OUR WORLD TODAY

November 2012

Jesus’ Wife?

Archeologists found a scrap of papyrus, dating from about 400 AD, on which Jesus addresses a woman as ‘my wife’. Was he married? No. Jesus embodies the New Creation. He himself has said that in the New Creation there is no marriage. So that takes care of that, but what about the relationship between women and men? Will the New creation be populated with sex-less creatures? I think not.

As a reformed and reforming person I know my doctrine. The Heidelberg Catechism question 35 says that “He was like us in everything but sin”; the Belgic Confession also states (Article 26) “He made himself completely like his brothers (and sisters)”. Hebrew 4:15 confirms this. I have no trouble with that, but I think the church may, because of the sex thing.

So what about sex? I wouldn’t be here without it and neither would anybody alive or dead, including Jesus who was born from the Holy Spirit and Mary, yet sex is a taboo topic in the church.

There is no doubt in my mind that women fell in love with Jesus and Jesus with them, for the simple reason that he was like us in everything but sin. So, unless sex is sin (Genesis 2:24 actually promotes sex), his knowledge about this matter was more than mere academic. For far too long has the church regarded the human body as an enemy to be conquered. The Song of Songs is not a song of disembodied, spiritual, intellectual aspiration, but one of erotic, bodily love, something at the heart of God’s creation, a downright earthly song of love.

C.S. Lewis wrote The Four Loves. He identified them as Storge- affection, Philia – friendship, Eros- romance, and Agapè – unconditional love. I believe that Jesus experienced all these four loves, yes, including eros, romance.

Is there something wrong with Jesus falling in love? After all he was like us in everything but sin. Falling in love is no sin. Does that mean that he too went through a Sturm und Drang phase as a teenager? Of course.

Ever heard a sermon on this subject? I never did, and I have been going to church for 80 years, something a lot of people have ceased to do: perhaps failing to deal with life as such may be a reason.

I believe that preaching, a form of one-sided broadcasting is out-dated. So what sort of church service do I suggest? After a prominent period of praise and prayer, sermons, either previously posted on line or distributed the Sunday before should be deliberated upon in small groups to promote animated conversations. Lectures are the least effective way of learning. Of course Bible knowledge is prerequisite for such intelligent discourse. “Who do you say I am,” Jesus asked his followers, stimulating discussion. Descartes long ago coined Cogito ergo sum: I think therefore I am. Often sermons suffer from this sort of thinking, explaining bible passages with proof texts reducing them to unilateral academic exercises. Jesus, on the other hand, related to life, saying in essence Homo sum, ergo sum: I am a human being that’s why I am.

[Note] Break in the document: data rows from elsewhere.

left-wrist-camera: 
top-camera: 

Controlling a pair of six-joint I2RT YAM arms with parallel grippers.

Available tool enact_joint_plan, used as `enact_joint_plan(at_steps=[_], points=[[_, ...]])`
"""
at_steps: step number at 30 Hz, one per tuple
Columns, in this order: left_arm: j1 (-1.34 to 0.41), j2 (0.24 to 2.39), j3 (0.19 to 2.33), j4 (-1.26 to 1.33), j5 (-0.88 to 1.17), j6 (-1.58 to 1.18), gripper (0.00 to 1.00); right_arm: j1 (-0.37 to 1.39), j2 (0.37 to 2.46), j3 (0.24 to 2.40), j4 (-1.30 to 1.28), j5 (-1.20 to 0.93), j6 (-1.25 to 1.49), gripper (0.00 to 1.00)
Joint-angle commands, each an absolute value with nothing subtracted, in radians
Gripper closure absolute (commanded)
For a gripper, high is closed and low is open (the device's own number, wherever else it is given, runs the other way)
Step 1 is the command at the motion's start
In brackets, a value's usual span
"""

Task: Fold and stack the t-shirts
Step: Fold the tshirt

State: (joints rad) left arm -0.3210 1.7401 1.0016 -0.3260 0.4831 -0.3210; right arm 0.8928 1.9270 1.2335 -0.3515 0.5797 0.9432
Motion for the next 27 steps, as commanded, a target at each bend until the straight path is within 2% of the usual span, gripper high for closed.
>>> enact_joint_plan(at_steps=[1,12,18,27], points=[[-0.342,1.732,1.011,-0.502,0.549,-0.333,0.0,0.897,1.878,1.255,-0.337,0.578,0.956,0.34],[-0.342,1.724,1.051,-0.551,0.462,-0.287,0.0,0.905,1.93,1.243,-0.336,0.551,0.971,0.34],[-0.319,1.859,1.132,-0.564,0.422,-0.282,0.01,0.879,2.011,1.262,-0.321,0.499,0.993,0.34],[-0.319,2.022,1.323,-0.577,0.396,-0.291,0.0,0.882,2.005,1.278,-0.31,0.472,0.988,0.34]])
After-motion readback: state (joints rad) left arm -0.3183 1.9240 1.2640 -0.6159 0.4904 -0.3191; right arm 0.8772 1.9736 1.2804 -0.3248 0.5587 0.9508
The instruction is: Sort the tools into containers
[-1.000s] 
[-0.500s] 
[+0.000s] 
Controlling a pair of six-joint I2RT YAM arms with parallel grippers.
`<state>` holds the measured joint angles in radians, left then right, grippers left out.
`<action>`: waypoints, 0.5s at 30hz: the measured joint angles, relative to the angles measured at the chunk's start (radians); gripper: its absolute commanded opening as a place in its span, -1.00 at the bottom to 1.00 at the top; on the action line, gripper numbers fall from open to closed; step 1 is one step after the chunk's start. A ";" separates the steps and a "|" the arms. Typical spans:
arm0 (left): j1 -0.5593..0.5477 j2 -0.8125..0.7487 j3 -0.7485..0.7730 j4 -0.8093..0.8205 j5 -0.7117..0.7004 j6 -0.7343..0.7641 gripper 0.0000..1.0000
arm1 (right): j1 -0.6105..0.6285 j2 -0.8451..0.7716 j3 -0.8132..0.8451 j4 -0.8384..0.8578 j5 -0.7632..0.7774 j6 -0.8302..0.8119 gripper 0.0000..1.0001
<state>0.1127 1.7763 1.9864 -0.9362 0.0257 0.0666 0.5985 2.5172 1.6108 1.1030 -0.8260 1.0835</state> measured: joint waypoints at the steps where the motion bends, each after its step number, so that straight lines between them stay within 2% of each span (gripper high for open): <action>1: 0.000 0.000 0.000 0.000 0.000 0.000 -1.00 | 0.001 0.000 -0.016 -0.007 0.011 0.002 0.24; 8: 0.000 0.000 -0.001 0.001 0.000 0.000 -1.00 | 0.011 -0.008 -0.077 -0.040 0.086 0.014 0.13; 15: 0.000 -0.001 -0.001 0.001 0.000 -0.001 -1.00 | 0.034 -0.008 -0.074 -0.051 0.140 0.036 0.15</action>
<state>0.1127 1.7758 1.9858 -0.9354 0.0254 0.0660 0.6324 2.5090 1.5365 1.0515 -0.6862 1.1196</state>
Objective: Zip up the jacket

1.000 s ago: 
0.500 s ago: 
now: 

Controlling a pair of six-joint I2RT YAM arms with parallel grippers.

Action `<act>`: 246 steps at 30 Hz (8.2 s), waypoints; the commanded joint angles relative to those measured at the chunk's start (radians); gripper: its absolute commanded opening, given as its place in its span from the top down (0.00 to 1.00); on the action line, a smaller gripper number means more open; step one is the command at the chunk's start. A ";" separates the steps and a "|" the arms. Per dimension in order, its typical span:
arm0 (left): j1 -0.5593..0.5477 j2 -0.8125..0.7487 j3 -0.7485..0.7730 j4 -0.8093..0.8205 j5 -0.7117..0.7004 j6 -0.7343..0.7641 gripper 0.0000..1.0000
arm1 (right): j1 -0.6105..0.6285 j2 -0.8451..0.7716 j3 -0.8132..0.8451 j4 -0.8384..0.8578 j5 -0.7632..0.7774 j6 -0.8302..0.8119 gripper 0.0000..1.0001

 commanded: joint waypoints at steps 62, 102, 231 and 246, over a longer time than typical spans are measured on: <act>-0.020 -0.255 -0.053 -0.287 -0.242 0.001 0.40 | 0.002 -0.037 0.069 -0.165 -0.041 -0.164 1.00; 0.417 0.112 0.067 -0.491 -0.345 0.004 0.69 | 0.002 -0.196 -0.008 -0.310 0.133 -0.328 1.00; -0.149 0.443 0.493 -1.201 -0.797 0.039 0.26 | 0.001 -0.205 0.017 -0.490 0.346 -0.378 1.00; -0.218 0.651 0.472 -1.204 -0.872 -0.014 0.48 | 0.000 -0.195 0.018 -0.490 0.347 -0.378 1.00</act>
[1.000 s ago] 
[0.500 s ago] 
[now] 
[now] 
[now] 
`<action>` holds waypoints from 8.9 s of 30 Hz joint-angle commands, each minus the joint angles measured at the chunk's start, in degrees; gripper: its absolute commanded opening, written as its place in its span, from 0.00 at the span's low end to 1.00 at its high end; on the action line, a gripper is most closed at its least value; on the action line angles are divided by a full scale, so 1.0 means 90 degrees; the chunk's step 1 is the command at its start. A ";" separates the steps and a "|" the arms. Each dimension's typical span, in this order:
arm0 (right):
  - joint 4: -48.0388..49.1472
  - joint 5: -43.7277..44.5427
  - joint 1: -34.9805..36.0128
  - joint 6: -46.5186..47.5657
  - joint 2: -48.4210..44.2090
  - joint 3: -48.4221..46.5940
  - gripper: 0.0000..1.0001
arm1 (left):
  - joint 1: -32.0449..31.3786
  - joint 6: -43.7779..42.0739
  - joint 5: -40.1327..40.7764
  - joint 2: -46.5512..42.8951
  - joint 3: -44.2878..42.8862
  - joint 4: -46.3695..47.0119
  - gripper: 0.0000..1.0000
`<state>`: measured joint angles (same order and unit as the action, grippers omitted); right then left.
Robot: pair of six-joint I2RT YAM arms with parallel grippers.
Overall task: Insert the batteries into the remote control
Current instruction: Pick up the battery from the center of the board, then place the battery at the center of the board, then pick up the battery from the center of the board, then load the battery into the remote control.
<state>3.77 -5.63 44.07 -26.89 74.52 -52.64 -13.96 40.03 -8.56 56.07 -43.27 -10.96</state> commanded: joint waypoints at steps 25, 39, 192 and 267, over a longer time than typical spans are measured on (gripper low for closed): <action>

Both J. H. Bavinck and Dietrich Bonhoeffer tell us time and again that God, earth and we, humans, form an unbreakable covenant, attached to the earth with every element of our existence, because we originate from the earth, which carries us and feeds us. Jesus’ humanity was evident in everything, including upsetting the money men in the temple, something I compare to Greenpeace preventing the slaughter of the whales. Yet we often ridicule or worse, ignore those who fight to preserve our natural habitat. That’s why I support that organization. No wonder Bonhoeffer approvingly quotes Martin Luther’s: “The godless man’s curse can be more pleasing to God than the hallelujahs of the pious.” To me this means that these non-Christians, by trying to save one of God’s unique creatures, could be closer to doing God’s work than the ever decreasing numbers attending the church services. Christ’ favourite self-description is Son of Man, human through and through. We find that a bit frightening, because we rather keep Jesus somewhere up there. Sermons that fail to connect with the here and now, and with the world and those who dwell therein, are often a waste of holy time and may even do more harm than good.

No, Jesus was not married. Yes, he experienced all human emotions: nothing human was foreign to him, except sin. That’s why everybody, with whatever sexual orientation can come to him, because he himself has been subjected to all possible experiences.